Merge pull request #222970 from SturgeonMi/patch-19

prmerger-automator[bot] · web-flow · commit afbb48e8bb39 · 2023-01-05T03:30:13.000Z
Update reference-yaml-mltable.md
diff --git a/articles/machine-learning/reference-yaml-mltable.md b/articles/machine-learning/reference-yaml-mltable.md
@@ -25,7 +25,7 @@ The ideal scenarios to use mltable are:
 - The schema of your data is complex and/or changes frequently.
 - You only need a subset of data. (for example: a sample of rows or files, specific columns, etc.)
 - AutoML jobs requiring tabular data.
-If your scenario does not fit the above, then it is likely that [URIs](reference-yaml-data.md) are a more suitable type.
+If your scenario doesn't fit the above, then it's likely that [URIs](reference-yaml-data.md) are a more suitable type.
 
 The source JSON schema can be found at https://azuremlschemas.azureedge.net/latest/MLTable.schema.json.
 
@@ -41,7 +41,7 @@ The source JSON schema can be found at https://azuremlschemas.azureedge.net/late
 | Key | Type | Description | Allowed values | Default value |
 | --- | ---- | ----------- | -------------- | ------------- |
 | `$schema` | string | The YAML schema.
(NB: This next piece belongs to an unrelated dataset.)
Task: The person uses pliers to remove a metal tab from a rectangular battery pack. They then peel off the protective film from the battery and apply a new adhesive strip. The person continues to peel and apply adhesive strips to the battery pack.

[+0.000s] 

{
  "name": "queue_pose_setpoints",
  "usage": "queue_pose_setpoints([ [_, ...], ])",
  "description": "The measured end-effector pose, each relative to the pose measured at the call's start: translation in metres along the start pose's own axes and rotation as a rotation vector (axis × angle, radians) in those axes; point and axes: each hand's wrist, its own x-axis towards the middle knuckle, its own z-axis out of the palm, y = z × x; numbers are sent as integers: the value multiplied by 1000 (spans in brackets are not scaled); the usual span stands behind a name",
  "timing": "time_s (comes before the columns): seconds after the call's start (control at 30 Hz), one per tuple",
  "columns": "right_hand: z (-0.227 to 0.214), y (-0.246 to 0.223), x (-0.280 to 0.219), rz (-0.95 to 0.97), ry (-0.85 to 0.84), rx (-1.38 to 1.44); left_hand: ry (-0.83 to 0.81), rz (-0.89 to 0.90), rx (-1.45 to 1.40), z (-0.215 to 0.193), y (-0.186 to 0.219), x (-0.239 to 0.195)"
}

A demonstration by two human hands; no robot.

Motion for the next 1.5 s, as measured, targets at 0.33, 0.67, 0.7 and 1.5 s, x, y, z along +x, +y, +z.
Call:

If you use the Azure Machine Learning VS Code extension to author the YAML file, including `$schema` at the top of your file enables you to invoke schema and resource completions. | | |
-| `type` | const | `mltable` to abstract the schema definition for tabular data so that it is easier for consumers of the data to materialize the table into a Pandas/Dask/Spark dataframe | `mltable` | `mltable`|
+| `type` | const | `mltable` to abstract the schema definition for tabular data so that it's easier for consumers of the data to materialize the table into a Pandas/Dask/Spark dataframe | `mltable` | `mltable`|
 | `paths` | array | Paths can be a `file` path, `folder` path or `pattern` for paths. `pattern` specifies a search pattern to allow globbing(* and **) of files and folders containing data. Supported URI types are `azureml`, `https`, `wasbs`, `abfss`, and `adl`. See [Core yaml syntax](reference-yaml-core-syntax.md) for more information on how to use the `azureml://` URI format. |`file`, `folder`, `pattern`  | |
 | `transformations`| array | Defined sequence of transformations that are applied to data loaded from defined paths. |`read_delimited`, `read_parquet` , `read_json_lines` , `read_delta_lake`, `take` to take the first N rows from dataset, `take_random_sample` to take a random sample of records in the dataset approximately by the probability specified, `drop_columns`, `keep_columns`,... || 
 
@@ -84,6 +84,9 @@ These transformations apply to all mltable-artifact files:
 - `convert_column_types`
   - `columns`: The column name you want to convert type of.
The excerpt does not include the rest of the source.